The directive seeks to tackle the thriving culture of corporate tax avoidance. For example, consider the scenario in which an EU company shifts profits to a related company in a low-tax country reducing the tax paid on these profits: under ATAD, a company could still do this, but the profits will be taxable at EU rates.

Another situation is where EU businesses developing a new product move it to a low tax country to avoid paying larger taxes on the profits once it is developed. Thanks to ATAD this tactic won’t work as member states can levy tax on the product before it is moved.

Even with ATAD, you might argue companies – through their nifty lawyers – will find new loopholes to avoid tax, right? The EU thought of that: ATAD provides a general anti-abuse rule to counteract these regimes where national laws have failed to address them.

There are many other measures in ATAD which you will no doubt be inspired to research. But before you do that, you will hear people air grievances that this Directive is another example of how the EU hates business or that it is another instance of Brussels encroaching on our sovereignty.

Dealing with the first allegation, anti-tax avoidance laws are not developed to harm businesses. Their objective is to ensure companies play ball in a competitive market which means paying their fair share of tax.
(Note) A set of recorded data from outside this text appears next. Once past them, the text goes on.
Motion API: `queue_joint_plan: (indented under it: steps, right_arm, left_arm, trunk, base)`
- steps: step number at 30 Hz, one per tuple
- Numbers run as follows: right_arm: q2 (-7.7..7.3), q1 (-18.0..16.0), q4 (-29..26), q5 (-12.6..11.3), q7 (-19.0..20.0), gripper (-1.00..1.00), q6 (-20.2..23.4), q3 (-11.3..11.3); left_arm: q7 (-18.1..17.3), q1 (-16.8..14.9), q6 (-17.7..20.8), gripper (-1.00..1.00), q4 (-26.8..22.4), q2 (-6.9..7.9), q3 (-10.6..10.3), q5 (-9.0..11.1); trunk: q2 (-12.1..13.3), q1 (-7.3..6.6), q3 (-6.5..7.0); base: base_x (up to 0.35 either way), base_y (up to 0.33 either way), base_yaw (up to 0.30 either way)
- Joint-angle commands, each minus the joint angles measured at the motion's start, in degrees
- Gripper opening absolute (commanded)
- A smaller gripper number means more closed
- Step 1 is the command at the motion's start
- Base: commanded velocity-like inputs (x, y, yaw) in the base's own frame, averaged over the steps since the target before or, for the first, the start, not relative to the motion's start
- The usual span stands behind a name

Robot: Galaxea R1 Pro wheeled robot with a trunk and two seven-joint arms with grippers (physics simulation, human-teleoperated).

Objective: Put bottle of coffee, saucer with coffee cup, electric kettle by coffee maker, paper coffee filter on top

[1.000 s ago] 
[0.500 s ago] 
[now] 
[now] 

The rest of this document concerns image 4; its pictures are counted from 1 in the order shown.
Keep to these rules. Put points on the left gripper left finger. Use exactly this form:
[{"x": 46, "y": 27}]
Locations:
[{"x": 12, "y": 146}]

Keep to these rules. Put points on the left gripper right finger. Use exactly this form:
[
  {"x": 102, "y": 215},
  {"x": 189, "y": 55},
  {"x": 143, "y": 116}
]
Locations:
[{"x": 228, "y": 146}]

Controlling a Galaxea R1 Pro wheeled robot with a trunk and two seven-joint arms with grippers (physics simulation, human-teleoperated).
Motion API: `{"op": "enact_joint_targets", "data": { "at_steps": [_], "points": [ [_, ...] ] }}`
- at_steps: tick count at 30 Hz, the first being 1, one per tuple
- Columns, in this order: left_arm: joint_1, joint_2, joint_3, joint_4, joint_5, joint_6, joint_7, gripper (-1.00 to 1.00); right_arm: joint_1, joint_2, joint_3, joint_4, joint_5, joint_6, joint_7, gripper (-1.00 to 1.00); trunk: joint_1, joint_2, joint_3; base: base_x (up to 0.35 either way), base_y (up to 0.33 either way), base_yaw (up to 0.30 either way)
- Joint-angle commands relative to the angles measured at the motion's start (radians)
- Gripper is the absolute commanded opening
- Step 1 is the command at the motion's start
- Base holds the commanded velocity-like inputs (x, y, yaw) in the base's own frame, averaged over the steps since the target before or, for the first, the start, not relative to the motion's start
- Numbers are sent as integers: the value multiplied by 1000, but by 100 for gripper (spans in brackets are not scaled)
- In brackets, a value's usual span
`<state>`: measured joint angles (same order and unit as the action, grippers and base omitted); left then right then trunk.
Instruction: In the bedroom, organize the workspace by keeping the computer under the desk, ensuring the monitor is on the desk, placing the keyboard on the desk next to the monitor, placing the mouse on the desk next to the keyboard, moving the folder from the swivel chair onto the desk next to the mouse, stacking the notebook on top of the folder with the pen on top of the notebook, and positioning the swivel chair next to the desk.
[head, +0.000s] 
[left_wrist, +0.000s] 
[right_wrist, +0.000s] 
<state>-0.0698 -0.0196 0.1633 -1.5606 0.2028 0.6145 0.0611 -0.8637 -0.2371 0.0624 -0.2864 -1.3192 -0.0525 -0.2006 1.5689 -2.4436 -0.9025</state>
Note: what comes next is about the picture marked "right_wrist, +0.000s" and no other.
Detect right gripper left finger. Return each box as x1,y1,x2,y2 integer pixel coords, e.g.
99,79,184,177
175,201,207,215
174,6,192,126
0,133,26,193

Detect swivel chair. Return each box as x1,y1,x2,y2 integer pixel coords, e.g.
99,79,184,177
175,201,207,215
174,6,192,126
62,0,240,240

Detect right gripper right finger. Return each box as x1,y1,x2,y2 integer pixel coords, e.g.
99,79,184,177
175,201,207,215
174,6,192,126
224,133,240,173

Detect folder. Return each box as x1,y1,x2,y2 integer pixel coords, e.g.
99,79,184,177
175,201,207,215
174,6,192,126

Flowing from this, in a globalised market, agreeing a set of rules to encourage fair trade is hardly an encroachment upon sovereignty. It is an acceptance that the world today sometimes requires countries to come together and agree on things for mutual benefit.

Vital for our schools and hospitals

Britain becoming a low-tax haven economy on the shores of Europe is a Brexiteer fantasy – and ATAD compliance poses a direct threat to that. But a low-tax haven for the rich will thrash the public services upon which the vast majority of us rely on and deepen inequalities in modern day Britain.

Most of us can agree tax is far from ideal but a means to very vital end. If the likes of Google or Amazon were going to be put out of business by following the ATAD one could see the logic in rallying against it. But we know these major corporations will be just fine; meanwhile our schools and hospitals are left in crisis.

• Chevan Ilangaratne and Dami Olatuyi are members of the organisation Lawyers Against Brexit.